- [What the exercise asks]:
Go through the listing below and output exactly the line with "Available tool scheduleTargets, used", the line with "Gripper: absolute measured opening", and each line between; omit the rest.

- [Dataset excerpt]:
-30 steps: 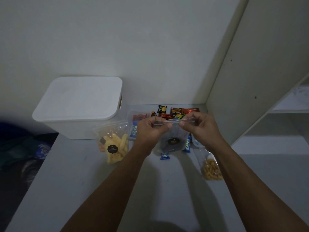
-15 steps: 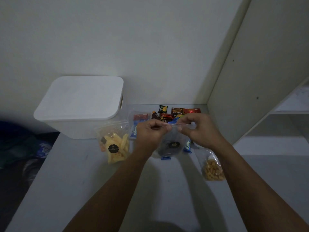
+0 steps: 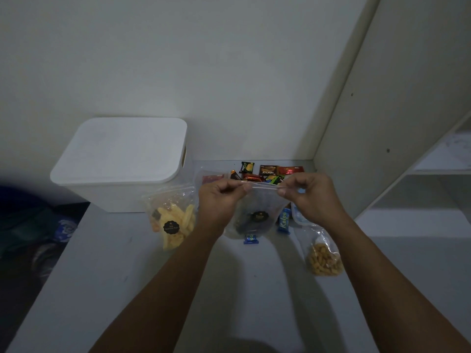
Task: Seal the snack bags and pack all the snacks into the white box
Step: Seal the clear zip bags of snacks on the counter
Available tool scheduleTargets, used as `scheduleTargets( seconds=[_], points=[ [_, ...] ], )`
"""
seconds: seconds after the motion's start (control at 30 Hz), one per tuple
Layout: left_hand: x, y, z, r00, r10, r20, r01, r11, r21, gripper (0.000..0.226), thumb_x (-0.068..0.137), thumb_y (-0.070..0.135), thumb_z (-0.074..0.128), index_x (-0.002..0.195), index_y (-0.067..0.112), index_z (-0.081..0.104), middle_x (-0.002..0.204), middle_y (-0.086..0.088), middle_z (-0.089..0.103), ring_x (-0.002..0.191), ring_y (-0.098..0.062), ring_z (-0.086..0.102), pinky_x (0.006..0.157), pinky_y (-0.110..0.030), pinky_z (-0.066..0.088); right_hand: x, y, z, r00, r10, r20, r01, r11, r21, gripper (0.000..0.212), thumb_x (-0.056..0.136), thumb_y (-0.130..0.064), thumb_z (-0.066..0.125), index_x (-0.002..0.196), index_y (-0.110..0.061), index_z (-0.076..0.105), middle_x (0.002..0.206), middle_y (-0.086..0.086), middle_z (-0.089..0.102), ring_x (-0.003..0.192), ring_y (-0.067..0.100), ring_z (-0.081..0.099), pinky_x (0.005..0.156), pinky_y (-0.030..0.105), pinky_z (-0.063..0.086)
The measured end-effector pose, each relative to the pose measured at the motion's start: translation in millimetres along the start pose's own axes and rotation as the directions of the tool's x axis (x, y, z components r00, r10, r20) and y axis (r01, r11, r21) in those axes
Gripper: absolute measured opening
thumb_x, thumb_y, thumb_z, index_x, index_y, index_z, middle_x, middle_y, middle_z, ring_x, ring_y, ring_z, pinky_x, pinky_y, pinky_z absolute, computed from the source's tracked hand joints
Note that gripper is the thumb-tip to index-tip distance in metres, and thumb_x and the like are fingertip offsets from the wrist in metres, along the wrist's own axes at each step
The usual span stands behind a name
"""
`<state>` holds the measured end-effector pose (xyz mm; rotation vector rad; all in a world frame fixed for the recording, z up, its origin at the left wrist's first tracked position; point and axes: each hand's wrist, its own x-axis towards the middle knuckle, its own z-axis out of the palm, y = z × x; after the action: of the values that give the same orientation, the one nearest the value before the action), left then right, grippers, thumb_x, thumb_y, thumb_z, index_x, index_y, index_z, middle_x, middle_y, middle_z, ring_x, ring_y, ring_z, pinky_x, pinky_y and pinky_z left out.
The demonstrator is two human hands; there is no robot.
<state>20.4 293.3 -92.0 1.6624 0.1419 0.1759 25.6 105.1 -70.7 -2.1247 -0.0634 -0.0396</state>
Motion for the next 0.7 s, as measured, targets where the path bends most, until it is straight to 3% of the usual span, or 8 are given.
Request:
scheduleTargets(
  seconds=[0.13,0.2,0.3,0.43,0.57,0.7],
  points=[
    [3,-3,-3,0.996,-0.01,-0.087,0.016,0.997,0.074,0.017,0.075,0.021,0.076,0.089,0.011,0.071,0.085,-0.001,0.07,0.08,-0.011,0.065,0.066,-0.017,0.055,-3,-2,3,0.998,0.003,-0.063,-0.002,1.0,0.019,0.005,0.078,-0.011,0.076,0.083,-0.013,0.076,0.07,-0.015,0.064,0.067,-0.001,0.058,0.061,0.013,0.042],
    [2,-3,-3,0.982,0.02,-0.185,0.005,0.991,0.137,0.03,0.071,0.033,0.078,0.083,0.008,0.066,0.081,-0.008,0.068,0.07,-0.014,0.061,0.063,-0.027,0.054,-3,-2,4,0.991,-0.008,-0.133,0.013,0.999,0.034,0.007,0.077,-0.013,0.077,0.084,-0.013,0.077,0.069,-0.013,0.065,0.066,0.004,0.06,0.061,0.016,0.046],
    [-2,8,5,0.996,-0.057,-0.064,0.066,0.987,0.148,0.037,0.079,0.037,0.071,0.068,0.003,0.062,0.062,-0.007,0.06,0.056,-0.01,0.054,0.053,-0.023,0.048,-5,-2,6,0.987,-0.045,-0.155,0.048,0.999,0.014,0.008,0.077,-0.015,0.078,0.085,-0.016,0.077,0.067,-0.016,0.063,0.063,-0.001,0.06,0.06,0.008,0.046],
    [-3,20,12,0.959,-0.269,0.086,0.269,0.963,0.011,0.03,0.09,0.03,0.061,0.071,0.007,0.064,0.062,-0.003,0.062,0.048,-0.012,0.055,0.044,-0.019,0.045,-8,-1,13,0.98,-0.12,-0.158,0.123,0.992,0.012,0.011,0.076,-0.008,0.077,0.087,-0.012,0.077,0.069,-0.017,0.062,0.064,-0.003,0.059,0.061,0.007,0.044],
    [-5,18,10,0.962,-0.236,0.137,0.241,0.97,-0.021,0.024,0.095,0.02,0.054,0.076,0.008,0.065,0.067,-0.005,0.064,0.053,-0.012,0.058,0.05,-0.022,0.046,-12,0,14,0.982,-0.113,-0.15,0.125,0.99,0.071,0.015,0.076,-0.007,0.077,0.089,-0.014,0.077,0.073,-0.008,0.066,0.073,0.014,0.063,0.067,0.016,0.048],
    [-9,14,10,0.978,-0.169,0.125,0.17,0.985,0.001,0.021,0.094,0.019,0.055,0.079,0.009,0.066,0.065,0.001,0.063,0.06,-0.008,0.059,0.057,-0.022,0.05,-13,0,13,0.986,-0.123,-0.112,0.136,0.984,0.112,0.022,0.076,-0.008,0.077,0.088,-0.025,0.073,0.074,-0.012,0.066,0.072,0.009,0.062,0.065,0.01,0.047]
  ],
)
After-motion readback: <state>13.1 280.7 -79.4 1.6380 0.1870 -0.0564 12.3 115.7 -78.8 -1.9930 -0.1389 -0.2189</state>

- [Task solution]:
Available tool scheduleTargets, used as `scheduleTargets( seconds=[_], points=[ [_, ...] ], )`
"""
seconds: seconds after the motion's start (control at 30 Hz), one per tuple
Layout: left_hand: x, y, z, r00, r10, r20, r01, r11, r21, gripper (0.000..0.226), thumb_x (-0.068..0.137), thumb_y (-0.070..0.135), thumb_z (-0.074..0.128), index_x (-0.002..0.195), index_y (-0.067..0.112), index_z (-0.081..0.104), middle_x (-0.002..0.204), middle_y (-0.086..0.088), middle_z (-0.089..0.103), ring_x (-0.002..0.191), ring_y (-0.098..0.062), ring_z (-0.086..0.102), pinky_x (0.006..0.157), pinky_y (-0.110..0.030), pinky_z (-0.066..0.088); right_hand: x, y, z, r00, r10, r20, r01, r11, r21, gripper (0.000..0.212), thumb_x (-0.056..0.136), thumb_y (-0.130..0.064), thumb_z (-0.066..0.125), index_x (-0.002..0.196), index_y (-0.110..0.061), index_z (-0.076..0.105), middle_x (0.002..0.206), middle_y (-0.086..0.086), middle_z (-0.089..0.102), ring_x (-0.003..0.192), ring_y (-0.067..0.100), ring_z (-0.081..0.099), pinky_x (0.005..0.156), pinky_y (-0.030..0.105), pinky_z (-0.063..0.086)
The measured end-effector pose, each relative to the pose measured at the motion's start: translation in millimetres along the start pose's own axes and rotation as the directions of the tool's x axis (x, y, z components r00, r10, r20) and y axis (r01, r11, r21) in those axes
Gripper: absolute measured opening

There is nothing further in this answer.